Using the Demo Database

Introduction to the Demo Database

GNU Health default installation comes with no data. It’s interesting, for academic and training purposes to have some demo data that exemplifies concepts and improves the learning curve.

The demo database is an ongoing project and it will be adapting to the each new GNU Health version. The clinical history will also grow with time.

For consistency sake, it’s important to have the main characters information constant (family members name, birth dates and place, health centers, family doctors etc.). The information and characters are fictitious and we should try to make it valid for different cultures.

The Zenon-Betz Family

The story goes around the Betz family, and the main character, Ana Betz, a primary school teacher.

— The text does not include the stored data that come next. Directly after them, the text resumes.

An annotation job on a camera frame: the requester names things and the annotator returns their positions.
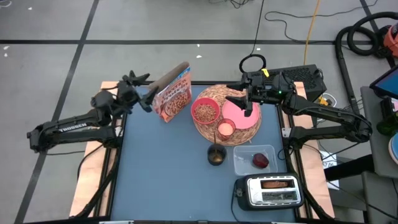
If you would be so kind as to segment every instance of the wooden board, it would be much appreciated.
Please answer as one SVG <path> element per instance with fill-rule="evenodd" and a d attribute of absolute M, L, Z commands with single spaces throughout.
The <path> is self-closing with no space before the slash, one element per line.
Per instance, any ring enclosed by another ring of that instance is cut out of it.
<path fill-rule="evenodd" d="M 103 82 L 101 87 L 110 88 L 115 86 L 116 84 L 117 82 Z M 297 82 L 295 84 L 298 94 L 300 96 L 306 97 L 303 83 Z M 289 127 L 289 122 L 286 114 L 284 114 L 284 122 L 285 127 Z M 312 119 L 310 116 L 307 115 L 294 116 L 294 123 L 296 126 L 302 126 L 304 128 L 312 127 Z M 318 149 L 318 144 L 316 141 L 308 141 L 306 142 L 306 144 Z M 98 146 L 98 142 L 88 142 L 85 155 L 90 153 Z M 114 153 L 115 151 L 111 153 L 111 159 L 109 161 L 110 165 L 108 166 L 109 169 L 111 168 L 113 163 Z M 326 177 L 325 173 L 323 172 L 322 161 L 320 159 L 319 153 L 315 152 L 314 149 L 308 146 L 304 146 L 301 149 L 300 153 L 302 157 L 302 164 L 308 190 L 311 192 L 311 194 L 314 196 L 315 200 L 320 204 L 320 206 L 322 206 L 322 208 L 326 211 L 326 213 L 329 214 L 331 217 L 334 217 L 335 214 L 331 205 L 329 190 L 326 184 Z M 99 149 L 98 152 L 92 154 L 89 158 L 87 158 L 85 163 L 83 163 L 80 171 L 80 178 L 78 180 L 75 191 L 75 197 L 73 198 L 70 215 L 76 215 L 78 212 L 80 212 L 96 192 L 100 183 L 104 155 L 105 149 Z M 100 215 L 105 215 L 108 197 L 109 187 L 105 191 L 102 198 L 103 203 L 99 212 Z M 301 217 L 305 217 L 304 206 L 300 208 L 300 214 Z M 313 212 L 313 216 L 314 218 L 317 217 L 315 212 Z"/>
<path fill-rule="evenodd" d="M 298 95 L 307 97 L 305 94 L 304 85 L 302 82 L 295 82 Z M 304 128 L 312 128 L 312 118 L 308 115 L 293 116 L 294 125 L 301 126 Z M 284 114 L 285 127 L 289 127 L 289 120 L 287 115 Z M 306 144 L 313 146 L 318 149 L 318 143 L 315 140 L 307 141 Z M 307 189 L 311 192 L 318 204 L 324 209 L 324 211 L 331 217 L 335 216 L 333 206 L 331 204 L 328 186 L 326 183 L 325 173 L 323 172 L 322 160 L 318 152 L 308 146 L 303 146 L 300 150 L 302 159 L 305 181 L 307 183 Z M 295 156 L 292 154 L 293 166 L 297 171 L 297 165 L 294 162 Z M 305 208 L 300 207 L 300 215 L 305 218 Z M 317 218 L 317 214 L 312 211 L 314 218 Z"/>
<path fill-rule="evenodd" d="M 118 82 L 103 82 L 101 88 L 111 88 L 118 84 Z M 117 89 L 110 90 L 111 93 L 116 94 Z M 101 143 L 97 141 L 88 142 L 86 146 L 85 156 L 89 154 L 92 150 L 96 149 Z M 93 153 L 90 157 L 87 157 L 86 161 L 83 163 L 80 169 L 80 176 L 76 185 L 75 196 L 73 198 L 72 207 L 70 209 L 70 216 L 76 215 L 81 212 L 81 210 L 90 201 L 94 193 L 100 186 L 100 178 L 102 167 L 104 163 L 106 149 L 102 147 Z M 111 157 L 109 160 L 108 171 L 112 167 L 114 159 L 115 150 L 111 152 Z M 108 202 L 109 186 L 105 190 L 102 198 L 102 206 L 99 211 L 100 215 L 105 215 L 106 213 L 106 203 Z"/>

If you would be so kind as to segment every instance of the black hose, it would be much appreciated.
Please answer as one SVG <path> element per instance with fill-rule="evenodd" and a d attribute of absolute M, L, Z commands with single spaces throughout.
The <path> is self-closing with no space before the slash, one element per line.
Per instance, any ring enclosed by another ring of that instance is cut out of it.
<path fill-rule="evenodd" d="M 378 12 L 375 14 L 372 14 L 370 16 L 366 16 L 365 18 L 359 20 L 357 23 L 355 23 L 353 26 L 345 27 L 342 29 L 336 36 L 335 40 L 335 52 L 336 52 L 336 58 L 338 62 L 338 66 L 340 68 L 341 76 L 343 78 L 344 86 L 346 88 L 347 92 L 347 97 L 348 97 L 348 103 L 351 105 L 351 109 L 353 110 L 354 113 L 359 114 L 359 108 L 356 104 L 356 97 L 354 94 L 353 86 L 351 84 L 351 80 L 349 79 L 348 75 L 348 70 L 347 70 L 347 64 L 344 60 L 344 55 L 343 51 L 341 50 L 341 39 L 343 38 L 344 34 L 348 33 L 347 35 L 347 43 L 348 47 L 350 50 L 352 50 L 354 53 L 362 56 L 368 56 L 368 55 L 375 55 L 379 57 L 379 49 L 382 46 L 382 32 L 378 32 L 375 34 L 374 32 L 370 31 L 367 28 L 361 27 L 365 22 L 369 22 L 373 19 L 379 19 L 379 18 L 391 18 L 391 19 L 396 19 L 398 20 L 398 12 Z M 367 36 L 370 41 L 371 41 L 371 49 L 369 50 L 362 50 L 359 49 L 357 46 L 354 44 L 354 33 L 355 32 L 360 32 Z"/>
<path fill-rule="evenodd" d="M 378 13 L 372 14 L 370 16 L 366 16 L 365 18 L 362 18 L 358 22 L 356 22 L 352 26 L 352 28 L 350 28 L 348 30 L 348 35 L 347 35 L 348 47 L 354 53 L 356 53 L 358 55 L 362 55 L 362 56 L 368 56 L 368 55 L 375 54 L 379 50 L 379 47 L 380 47 L 379 37 L 375 33 L 371 32 L 370 30 L 368 30 L 368 31 L 370 31 L 370 33 L 372 33 L 372 34 L 371 35 L 365 34 L 365 35 L 367 35 L 372 41 L 373 46 L 371 49 L 369 49 L 369 50 L 359 49 L 357 46 L 355 46 L 353 39 L 354 39 L 354 33 L 356 31 L 360 32 L 359 31 L 360 28 L 365 29 L 365 28 L 361 27 L 365 22 L 369 22 L 371 20 L 380 19 L 380 18 L 390 18 L 390 19 L 398 20 L 398 12 L 378 12 Z"/>

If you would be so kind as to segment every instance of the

  • Health Center: GNU Solidario Hospital in Las Palmas, Spain

  • Family Doctor: Cameron Cordara

    • ID: 765870

    • Speciality: Family Medicine

    • Institution: GNU Solidario Hospital

  • Family: Zenon-Betz family

    • John Zenon (SSN: 40556644)

    • Ana Betz (Fed ID: ESPGNU777ORG) born October 4th, 1985, the main character

    • Matt (SSN: 97234436), born March 15th 2010, their son

Demographics Information

  • Sex: Female

  • Marital Status: Married

  • Profession: School teacher

  • Education Level: University

  • Domiciliary Unit

    • Housing Conditions: Comfortable and good sanitary conditions

Patient Information

  • Socio-Economic Status: Middle class

  • Allergies: β-lactam hypersensitivity

  • Diseases: Type 1 Diabetes diagnosed on November 10th 1993

  • Medication: Insulin since November 10th 1993

  • Genetic Information

    • Family history

    • Maternal Grandfather: Marfan’s Syndrome (Q87.4)

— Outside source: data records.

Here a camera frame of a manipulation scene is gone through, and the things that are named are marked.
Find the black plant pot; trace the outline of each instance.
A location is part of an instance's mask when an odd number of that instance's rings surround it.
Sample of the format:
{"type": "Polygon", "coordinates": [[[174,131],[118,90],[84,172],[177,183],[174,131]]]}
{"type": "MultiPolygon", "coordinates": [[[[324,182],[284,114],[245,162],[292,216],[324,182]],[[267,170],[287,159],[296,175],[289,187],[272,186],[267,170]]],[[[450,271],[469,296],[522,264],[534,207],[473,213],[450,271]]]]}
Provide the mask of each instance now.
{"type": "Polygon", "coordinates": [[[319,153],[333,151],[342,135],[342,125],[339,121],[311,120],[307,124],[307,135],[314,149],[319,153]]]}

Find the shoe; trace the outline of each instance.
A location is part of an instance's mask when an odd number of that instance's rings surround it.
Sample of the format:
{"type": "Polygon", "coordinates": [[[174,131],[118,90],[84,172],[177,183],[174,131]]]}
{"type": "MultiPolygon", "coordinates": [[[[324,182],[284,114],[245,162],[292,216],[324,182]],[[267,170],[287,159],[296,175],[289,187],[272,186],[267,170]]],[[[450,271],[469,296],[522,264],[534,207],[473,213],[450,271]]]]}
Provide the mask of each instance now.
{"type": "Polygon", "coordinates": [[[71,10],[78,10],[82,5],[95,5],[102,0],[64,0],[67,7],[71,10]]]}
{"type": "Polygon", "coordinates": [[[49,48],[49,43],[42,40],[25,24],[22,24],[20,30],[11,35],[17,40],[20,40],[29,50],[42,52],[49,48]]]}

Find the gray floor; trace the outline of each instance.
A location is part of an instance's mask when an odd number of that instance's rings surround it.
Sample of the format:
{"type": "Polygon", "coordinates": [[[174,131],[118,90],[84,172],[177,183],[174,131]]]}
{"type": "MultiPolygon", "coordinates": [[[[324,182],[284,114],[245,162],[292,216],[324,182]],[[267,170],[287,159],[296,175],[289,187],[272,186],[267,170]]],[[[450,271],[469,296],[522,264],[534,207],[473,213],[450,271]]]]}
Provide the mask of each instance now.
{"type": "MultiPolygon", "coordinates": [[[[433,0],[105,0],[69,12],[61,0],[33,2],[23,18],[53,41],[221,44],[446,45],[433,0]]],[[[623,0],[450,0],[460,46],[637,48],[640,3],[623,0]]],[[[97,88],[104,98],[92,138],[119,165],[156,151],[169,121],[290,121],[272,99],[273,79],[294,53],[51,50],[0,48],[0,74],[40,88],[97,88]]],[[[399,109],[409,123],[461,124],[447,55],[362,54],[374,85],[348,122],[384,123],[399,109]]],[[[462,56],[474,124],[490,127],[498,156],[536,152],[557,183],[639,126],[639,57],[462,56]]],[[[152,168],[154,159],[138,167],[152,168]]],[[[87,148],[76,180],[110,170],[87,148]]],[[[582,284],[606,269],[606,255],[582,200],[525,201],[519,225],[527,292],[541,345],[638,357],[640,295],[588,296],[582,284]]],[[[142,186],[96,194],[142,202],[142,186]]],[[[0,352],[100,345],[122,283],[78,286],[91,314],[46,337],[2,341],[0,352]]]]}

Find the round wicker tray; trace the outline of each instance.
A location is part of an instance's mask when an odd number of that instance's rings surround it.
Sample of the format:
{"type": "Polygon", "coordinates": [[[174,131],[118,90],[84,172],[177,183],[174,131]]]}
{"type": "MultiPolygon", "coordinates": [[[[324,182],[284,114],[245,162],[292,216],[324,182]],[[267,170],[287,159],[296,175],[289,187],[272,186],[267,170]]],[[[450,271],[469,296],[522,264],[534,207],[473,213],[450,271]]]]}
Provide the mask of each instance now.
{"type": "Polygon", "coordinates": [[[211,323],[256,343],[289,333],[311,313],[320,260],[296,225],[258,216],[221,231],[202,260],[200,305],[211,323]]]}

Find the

    • Father: Essential (primary) hypertension (I10)

    • Disease Genes

    • BRCA1: breast cancer 1, early onset

  • Obstetric Information: G1P1A0

    • Newborn: Matt, epidural, vaginal birth

  • Lifestyle

    • Ex-smoker

    • Addictions: No recreational drugs

    • Sexuality: Heterosexual, monogamous, practices safe sex

    • Safety: Motorcycle rider, uses helmet

Other Information

  • Family information (Family functionality level, members, operational sectors…)

  • Medical Imaging (X-rays, CTs, MRIs…)

  • Genetic info / risks

  • Lab orders and results

  • Clinical history of the family

Online Community Servers

We have two main community servers available in the Internet so you can connect and try the latest GNU Health. This is probably the simplest way to check out GNU Health for the first time.

  1. federation.gnuhealth.org: The GNU Health Federation community hub. Contains the latest stable version

GNU Health Federation Community Hub

federation.gnuhealth.org: The GNU Health Federation community hub. Contains the latest stable version of the following components :

  • Thalamus message server

  • Health Information System and Person Master Index

  • GNU Health HIS and LIMS nodes

  • GNU Health WebDAV server and calendaring system

The community Hospital Management demo server runs behind a web server (NGINX) and a WSGI server (UWSGI).

Connection to the GNU Health HIS and LIMS

  1. Install the GNU Health client (GNU/Linux, FreeBSD or other NIX) Proceed as explained in the GNU Health Client Installation section

  2. Use the following server and credentials . Please note that the Database name can change. You can use the “profile” to select the DB from the list

Hint

  • Server: federation.gnuhealth.org

  • Database: health44

  • User name: admin

  • Password: gnusolidario

The community server uses the standard port 8000

Note

The community server database resets itself everyday at 00:30 UTC , so we have clean demo data. That means that you can also play and experiment with it without fear of “breaking” the DB : .

Note

Please do not change the language of the admin account! Instead, copy the admin account to a new account, e.g. admin_fr, and set this accounts language to the desired language!

Connection to the Health Information System via Browser

You can connect to the community hub using the web interface. Please note that this is alpha and not intended for production systems yet.

https://federation.gnuhealth.org:8900

Development server

For developers : There is a developer database that runs on the latest development version. To connect to the developer community server, use port 9555, with the same credentials. Needless to say, the developer version is highly unstable, and is just for developers.